I look at both of them—Matteo with his concern and frustration, Valentina with her guilt and fierce loyalty. My family. My blood. The people I'd die to protect.
"And if Noah never breaks his silence?" Matteo asks quietly.
The question I've been avoiding. The one that cuts deepest. The one that makes me want to curl up and never face the world again.
"Then I'll know where I stand. And I'll handle Declan accordingly."
"Meaning?"
"Meaning some wars are worth fighting even when you're fighting them alone."
The response comes immediately:
Time to check on the little princess. Maybe we should play hide and seek.
Something violent and primal explodes in my chest. The protective rage that's been simmering for days finally finds its target. My hands shake with fury as I type back:
Touch my sister and I'll make what Noah did to your throat look like a gentle massage. I'll peel you alive and feed you to the fucking rats.
Getting better. Getting stronger. Getting ready to show everyone exactly what happens when they underestimate a Moretti.

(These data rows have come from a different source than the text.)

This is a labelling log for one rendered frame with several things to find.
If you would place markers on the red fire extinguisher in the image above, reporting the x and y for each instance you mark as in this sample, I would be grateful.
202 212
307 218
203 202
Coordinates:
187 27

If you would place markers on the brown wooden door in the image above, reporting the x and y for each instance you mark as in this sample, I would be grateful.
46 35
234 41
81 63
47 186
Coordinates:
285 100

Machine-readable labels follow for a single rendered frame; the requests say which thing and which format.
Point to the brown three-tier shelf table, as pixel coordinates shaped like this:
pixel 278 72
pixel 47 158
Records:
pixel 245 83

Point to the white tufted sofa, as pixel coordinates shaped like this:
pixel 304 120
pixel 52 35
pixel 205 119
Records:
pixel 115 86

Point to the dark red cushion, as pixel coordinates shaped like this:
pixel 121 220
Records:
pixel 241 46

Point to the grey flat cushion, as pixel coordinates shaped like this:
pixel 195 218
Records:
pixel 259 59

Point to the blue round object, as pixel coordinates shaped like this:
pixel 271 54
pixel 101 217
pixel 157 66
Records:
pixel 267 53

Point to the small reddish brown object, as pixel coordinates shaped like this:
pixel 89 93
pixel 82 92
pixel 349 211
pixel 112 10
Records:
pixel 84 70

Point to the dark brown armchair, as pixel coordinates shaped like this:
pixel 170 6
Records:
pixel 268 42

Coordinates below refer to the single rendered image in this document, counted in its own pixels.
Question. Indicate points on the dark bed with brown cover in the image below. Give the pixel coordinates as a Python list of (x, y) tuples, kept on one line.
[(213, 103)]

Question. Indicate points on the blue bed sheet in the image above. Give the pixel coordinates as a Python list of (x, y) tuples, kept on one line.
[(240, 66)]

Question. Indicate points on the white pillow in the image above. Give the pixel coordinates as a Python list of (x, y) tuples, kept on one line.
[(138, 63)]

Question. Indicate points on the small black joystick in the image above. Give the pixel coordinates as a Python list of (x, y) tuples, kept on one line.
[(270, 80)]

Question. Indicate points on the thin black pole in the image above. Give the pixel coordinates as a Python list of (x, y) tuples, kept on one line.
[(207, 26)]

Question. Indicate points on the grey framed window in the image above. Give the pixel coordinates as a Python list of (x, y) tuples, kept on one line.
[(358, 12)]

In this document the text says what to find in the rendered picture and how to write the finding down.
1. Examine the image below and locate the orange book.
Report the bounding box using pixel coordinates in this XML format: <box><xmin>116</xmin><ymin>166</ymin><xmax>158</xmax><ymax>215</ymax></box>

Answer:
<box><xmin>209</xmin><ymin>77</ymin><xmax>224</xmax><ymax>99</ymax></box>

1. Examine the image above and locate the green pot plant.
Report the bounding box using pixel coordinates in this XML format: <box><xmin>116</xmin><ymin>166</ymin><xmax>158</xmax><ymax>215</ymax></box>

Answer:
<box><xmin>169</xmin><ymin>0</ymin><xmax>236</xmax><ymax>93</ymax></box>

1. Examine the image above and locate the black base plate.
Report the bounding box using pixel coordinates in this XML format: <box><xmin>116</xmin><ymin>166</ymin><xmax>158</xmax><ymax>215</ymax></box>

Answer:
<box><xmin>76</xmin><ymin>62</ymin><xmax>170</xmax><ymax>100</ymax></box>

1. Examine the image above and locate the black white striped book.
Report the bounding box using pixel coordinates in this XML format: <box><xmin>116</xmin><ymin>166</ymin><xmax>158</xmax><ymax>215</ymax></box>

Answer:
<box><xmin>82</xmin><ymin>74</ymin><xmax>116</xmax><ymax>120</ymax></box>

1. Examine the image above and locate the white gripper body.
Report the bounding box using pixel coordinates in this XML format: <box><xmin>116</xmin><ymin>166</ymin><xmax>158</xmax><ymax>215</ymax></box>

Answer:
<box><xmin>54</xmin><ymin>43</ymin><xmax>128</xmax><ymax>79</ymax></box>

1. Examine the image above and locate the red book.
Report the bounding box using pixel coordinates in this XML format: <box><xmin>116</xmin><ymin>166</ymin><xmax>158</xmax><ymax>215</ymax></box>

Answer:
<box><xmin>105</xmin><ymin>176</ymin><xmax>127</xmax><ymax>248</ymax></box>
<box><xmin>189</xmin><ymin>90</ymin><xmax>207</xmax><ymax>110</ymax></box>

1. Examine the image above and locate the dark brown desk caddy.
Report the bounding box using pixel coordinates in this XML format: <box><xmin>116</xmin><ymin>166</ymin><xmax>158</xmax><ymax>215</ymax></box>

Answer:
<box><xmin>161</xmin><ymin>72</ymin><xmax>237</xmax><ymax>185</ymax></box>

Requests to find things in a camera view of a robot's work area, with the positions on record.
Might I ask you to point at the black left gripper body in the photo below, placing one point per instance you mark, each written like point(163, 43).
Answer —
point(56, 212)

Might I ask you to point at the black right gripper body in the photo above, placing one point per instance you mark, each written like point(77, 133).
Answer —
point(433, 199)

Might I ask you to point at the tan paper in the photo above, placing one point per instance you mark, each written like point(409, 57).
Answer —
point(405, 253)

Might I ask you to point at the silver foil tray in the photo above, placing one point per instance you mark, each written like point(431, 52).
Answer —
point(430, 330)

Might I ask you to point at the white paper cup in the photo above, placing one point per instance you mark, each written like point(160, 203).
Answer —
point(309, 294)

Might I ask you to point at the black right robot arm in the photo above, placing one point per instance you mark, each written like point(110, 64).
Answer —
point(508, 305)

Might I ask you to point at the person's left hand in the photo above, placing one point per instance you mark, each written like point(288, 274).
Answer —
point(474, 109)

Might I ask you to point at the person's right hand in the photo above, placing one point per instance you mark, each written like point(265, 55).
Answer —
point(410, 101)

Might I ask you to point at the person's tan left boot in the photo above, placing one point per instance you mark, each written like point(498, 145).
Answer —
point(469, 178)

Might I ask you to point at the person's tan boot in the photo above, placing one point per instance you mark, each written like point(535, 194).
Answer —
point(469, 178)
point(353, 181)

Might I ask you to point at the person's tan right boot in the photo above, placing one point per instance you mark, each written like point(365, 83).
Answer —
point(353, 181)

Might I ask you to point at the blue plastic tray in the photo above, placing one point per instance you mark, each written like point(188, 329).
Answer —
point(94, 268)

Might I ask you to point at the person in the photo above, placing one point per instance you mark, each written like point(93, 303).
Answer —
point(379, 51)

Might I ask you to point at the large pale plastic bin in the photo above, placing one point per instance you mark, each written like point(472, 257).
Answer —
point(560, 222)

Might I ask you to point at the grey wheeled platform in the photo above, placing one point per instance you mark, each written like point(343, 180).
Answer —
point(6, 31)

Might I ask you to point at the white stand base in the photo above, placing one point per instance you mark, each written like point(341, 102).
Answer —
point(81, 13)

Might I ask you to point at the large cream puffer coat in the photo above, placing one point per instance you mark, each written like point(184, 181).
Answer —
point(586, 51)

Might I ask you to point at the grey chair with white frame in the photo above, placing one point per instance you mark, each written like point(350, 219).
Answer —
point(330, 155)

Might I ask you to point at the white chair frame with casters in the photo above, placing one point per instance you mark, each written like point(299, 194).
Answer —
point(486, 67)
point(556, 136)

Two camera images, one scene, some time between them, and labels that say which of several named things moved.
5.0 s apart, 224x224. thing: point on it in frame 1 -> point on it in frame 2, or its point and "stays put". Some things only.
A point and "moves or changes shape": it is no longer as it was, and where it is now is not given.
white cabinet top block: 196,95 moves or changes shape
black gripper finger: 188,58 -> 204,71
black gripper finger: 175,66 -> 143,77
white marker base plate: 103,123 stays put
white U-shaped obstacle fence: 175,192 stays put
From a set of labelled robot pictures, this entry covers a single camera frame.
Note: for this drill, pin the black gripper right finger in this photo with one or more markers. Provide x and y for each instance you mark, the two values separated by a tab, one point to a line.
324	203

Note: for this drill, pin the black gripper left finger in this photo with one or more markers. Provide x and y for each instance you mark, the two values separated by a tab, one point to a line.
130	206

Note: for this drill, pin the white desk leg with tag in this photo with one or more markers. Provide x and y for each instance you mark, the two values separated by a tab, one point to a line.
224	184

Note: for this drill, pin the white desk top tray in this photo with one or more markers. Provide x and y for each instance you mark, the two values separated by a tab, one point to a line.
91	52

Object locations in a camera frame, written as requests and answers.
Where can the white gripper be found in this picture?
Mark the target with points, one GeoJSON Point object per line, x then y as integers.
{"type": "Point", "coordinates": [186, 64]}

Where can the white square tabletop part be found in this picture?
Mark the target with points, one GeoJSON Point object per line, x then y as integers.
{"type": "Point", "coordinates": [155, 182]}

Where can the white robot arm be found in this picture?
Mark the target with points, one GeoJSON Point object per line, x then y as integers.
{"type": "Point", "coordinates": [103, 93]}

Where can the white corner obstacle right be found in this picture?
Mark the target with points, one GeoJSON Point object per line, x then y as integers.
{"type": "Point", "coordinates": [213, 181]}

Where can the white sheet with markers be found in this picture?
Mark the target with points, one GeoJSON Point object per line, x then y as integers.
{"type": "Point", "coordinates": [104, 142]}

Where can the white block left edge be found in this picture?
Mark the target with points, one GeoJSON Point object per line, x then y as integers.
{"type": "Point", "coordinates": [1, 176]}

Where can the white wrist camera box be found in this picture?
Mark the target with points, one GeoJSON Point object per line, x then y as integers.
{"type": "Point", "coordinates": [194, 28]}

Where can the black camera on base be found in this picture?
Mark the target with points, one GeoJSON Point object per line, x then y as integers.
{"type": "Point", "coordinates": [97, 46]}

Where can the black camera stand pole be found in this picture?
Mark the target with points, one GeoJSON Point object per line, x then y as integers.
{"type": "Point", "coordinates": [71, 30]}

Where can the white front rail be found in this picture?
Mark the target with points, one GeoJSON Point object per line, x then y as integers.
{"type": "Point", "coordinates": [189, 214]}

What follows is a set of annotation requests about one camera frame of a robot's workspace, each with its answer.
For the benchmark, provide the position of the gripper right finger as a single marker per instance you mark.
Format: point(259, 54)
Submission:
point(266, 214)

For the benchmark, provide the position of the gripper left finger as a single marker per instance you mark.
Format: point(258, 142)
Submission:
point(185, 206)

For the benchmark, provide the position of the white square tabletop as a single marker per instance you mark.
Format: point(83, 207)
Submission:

Even if I have to do it without the one person I thought would stand beside me.
Even if Noah Aslanov has already decided I'm not worth the risk.
Even if I'm facing this alone.
Because sometimes being alone is exactly what you need to remember who you really are. And what you're really capable of.
Three more days until I'm cleared for light activity. Three more days of healing and planning and preparing for whatever comes next.
Three more days to decide whether I'm fighting for something real, or just fighting to prove I can.
Either way, the war is coming. And I intend to win.